**GOAL OF THE EXERCISE**
Look below. Copy each line that has "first" in it.

**STORED DATA**
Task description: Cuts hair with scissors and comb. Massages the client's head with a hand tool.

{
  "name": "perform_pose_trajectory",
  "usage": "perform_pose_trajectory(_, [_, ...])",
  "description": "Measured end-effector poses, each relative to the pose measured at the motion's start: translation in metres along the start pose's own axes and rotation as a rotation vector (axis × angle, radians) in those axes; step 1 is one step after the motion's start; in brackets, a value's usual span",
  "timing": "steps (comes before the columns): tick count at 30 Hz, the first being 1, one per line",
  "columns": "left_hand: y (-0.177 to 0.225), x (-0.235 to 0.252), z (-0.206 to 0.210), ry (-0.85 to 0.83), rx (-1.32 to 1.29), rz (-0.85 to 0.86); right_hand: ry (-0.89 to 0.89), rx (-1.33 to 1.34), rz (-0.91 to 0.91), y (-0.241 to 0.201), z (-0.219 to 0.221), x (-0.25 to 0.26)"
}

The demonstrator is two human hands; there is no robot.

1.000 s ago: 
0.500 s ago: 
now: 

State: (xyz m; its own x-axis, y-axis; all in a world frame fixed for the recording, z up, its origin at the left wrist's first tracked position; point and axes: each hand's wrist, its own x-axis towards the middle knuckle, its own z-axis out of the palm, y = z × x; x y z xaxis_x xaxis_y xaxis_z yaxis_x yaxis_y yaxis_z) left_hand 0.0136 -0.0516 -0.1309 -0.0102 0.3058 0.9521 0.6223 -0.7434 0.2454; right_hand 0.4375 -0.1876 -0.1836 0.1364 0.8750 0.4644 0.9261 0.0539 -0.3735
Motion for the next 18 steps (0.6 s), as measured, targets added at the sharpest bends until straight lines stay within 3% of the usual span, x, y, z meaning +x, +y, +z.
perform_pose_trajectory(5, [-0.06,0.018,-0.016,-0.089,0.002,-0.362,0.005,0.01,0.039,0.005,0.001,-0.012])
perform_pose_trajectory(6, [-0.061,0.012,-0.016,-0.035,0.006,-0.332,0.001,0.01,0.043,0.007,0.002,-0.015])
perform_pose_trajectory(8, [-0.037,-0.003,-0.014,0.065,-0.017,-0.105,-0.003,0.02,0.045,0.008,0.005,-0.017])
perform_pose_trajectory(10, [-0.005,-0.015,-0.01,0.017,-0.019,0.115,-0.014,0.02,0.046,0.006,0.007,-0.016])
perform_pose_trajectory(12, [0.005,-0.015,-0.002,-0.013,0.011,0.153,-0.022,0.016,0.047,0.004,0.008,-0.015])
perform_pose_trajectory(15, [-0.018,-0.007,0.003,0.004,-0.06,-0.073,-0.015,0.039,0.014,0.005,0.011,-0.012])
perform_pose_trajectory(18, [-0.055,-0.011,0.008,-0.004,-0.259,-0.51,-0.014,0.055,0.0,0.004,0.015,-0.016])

**ANSWER TO THE EXERCISE**
  "timing": "steps (comes before the columns): tick count at 30 Hz, the first being 1, one per line",
State: (xyz m; its own x-axis, y-axis; all in a world frame fixed for the recording, z up, its origin at the left wrist's first tracked position; point and axes: each hand's wrist, its own x-axis towards the middle knuckle, its own z-axis out of the palm, y = z × x; x y z xaxis_x xaxis_y xaxis_z yaxis_x yaxis_y yaxis_z) left_hand 0.0136 -0.0516 -0.1309 -0.0102 0.3058 0.9521 0.6223 -0.7434 0.2454; right_hand 0.4375 -0.1876 -0.1836 0.1364 0.8750 0.4644 0.9261 0.0539 -0.3735

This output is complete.